Kıymetli Manşet Okuyucuları,
 
Hayatı boyunca “hayır” demeyi beceremeyen biriyim.
Divanlı Camii imamı olduğum tarihlerde çarşıya gidecek olsam vakit aralarında, cemaatimden birisi “gelirken bize 6 adet çay bardağı alıver” derdi ve ben hayır diyemezdim.

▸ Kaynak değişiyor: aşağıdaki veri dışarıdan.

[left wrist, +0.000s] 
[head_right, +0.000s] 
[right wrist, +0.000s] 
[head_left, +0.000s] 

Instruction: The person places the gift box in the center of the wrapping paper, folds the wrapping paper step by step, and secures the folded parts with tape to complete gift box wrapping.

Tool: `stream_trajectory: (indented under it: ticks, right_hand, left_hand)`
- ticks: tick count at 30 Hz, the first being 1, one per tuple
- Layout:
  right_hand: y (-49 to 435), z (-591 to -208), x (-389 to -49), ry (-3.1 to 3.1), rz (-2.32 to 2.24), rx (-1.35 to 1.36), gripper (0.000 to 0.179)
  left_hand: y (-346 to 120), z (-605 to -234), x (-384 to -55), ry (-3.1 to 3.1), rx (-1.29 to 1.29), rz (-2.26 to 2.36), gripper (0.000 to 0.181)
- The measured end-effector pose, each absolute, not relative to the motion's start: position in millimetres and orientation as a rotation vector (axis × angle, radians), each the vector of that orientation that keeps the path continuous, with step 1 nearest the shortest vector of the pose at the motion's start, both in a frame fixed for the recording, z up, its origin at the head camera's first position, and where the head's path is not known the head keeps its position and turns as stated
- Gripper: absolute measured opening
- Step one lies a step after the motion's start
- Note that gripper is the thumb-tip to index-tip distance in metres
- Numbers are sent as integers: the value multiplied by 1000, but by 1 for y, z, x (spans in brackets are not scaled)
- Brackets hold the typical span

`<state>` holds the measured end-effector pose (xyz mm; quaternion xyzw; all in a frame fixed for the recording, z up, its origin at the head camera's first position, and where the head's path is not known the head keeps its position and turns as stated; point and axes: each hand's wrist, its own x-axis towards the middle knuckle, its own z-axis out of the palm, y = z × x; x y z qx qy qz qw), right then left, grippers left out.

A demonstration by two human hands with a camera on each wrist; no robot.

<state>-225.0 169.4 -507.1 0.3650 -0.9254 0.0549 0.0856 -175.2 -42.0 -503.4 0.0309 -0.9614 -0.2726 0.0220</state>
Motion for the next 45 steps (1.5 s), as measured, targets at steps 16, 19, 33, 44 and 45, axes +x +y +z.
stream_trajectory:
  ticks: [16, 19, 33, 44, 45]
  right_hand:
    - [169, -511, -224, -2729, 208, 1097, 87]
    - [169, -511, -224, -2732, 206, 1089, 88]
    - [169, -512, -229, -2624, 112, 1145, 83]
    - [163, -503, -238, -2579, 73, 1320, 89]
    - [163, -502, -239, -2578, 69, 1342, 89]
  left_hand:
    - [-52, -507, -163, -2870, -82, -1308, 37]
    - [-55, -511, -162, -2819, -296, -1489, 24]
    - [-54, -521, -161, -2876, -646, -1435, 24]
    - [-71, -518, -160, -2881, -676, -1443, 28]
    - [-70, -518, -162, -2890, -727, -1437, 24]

Sonra ardından zamanın İl Müftüsü Personel Şefi olmamı istedi, hayır diyemedim. Hayatımın en değerli tecrübelerini edindiğim o Müftü Efendi (Ali Rıza KIRBOĞA) Nevşehir’e tayin olunca imamlığa geri döndüm. Uncular Camii’ni yaptıran hayır sahibi, Uncular Camii’ne davet edince de hayır diyememiştim. Sonra Doğukent Kooperatifi, sonra Abdulhamidhan Camii Yaptırma ve Yaşatma Derneği, hasılı bizim lügatimizde “hayır” demek olmadı hiç.

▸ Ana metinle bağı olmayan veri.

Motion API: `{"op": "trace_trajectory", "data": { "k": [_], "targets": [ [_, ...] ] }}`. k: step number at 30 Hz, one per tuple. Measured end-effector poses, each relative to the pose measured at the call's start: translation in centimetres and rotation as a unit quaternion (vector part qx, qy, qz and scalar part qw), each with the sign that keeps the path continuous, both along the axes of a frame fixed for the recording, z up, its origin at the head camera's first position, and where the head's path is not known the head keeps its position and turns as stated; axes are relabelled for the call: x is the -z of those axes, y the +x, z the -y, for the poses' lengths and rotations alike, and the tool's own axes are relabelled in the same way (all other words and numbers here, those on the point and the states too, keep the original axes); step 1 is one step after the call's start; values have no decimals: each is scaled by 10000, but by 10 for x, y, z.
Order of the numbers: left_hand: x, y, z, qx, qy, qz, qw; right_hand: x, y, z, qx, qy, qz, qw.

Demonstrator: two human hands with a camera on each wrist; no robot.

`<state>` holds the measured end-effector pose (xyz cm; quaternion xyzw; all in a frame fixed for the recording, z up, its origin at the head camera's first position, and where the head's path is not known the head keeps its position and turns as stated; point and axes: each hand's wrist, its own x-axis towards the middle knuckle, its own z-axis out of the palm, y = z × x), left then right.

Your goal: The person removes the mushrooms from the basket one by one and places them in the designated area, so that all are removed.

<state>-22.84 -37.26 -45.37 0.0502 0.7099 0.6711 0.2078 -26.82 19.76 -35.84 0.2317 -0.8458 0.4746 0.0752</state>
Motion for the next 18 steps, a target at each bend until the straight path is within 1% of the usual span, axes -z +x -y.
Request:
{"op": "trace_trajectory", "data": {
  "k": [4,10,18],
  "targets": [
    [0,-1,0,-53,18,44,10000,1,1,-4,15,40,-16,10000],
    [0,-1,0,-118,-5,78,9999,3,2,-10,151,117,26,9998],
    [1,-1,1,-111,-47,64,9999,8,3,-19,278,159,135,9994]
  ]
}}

Şimdi emekli edildim. Emekli olmadım, olmak istemedim ama kanunlar beni emekliye sevk etti 65 yaşadığım için. Allah’ın takdirine boynumuz kıldan ince. Hocanın emeklisi olmazmış RAHMETLİSİ olurmuş. Azimle yürüyoruz nihai hedefimize doğru. Emeklilik nasıl bir şey onu bile anlamadan. Allah, MANŞET Gazetesi gibi bir nimeti karşımıza çıkardı. Abdullah DEVEBOYNU Kardeşim “Gazetede yazar mısınız?” dedi. Dedim ya, hayatımızda “HAYIR” demek yok, başladık besmeleyle. Her Pazartesi dertleşeceğiz sizlerle.
İlk mevzumuz ne olsun derken. Ben ameliyat oldum diz kapağımdan. Bölgesel (lokal) anesteziyle ayaklarım uyuşturuldu, sağ ayağımda operasyona başlandı. Altı hafta iki koltuk değneğiyle dolaşacakmışım. Engelli kardeşlerimin zorluklarını yıllarca kürsülerden dillendiren bir kardeşiniz olarak ben meğer bir empati yapmaya ne kadar da muhtaçmışım.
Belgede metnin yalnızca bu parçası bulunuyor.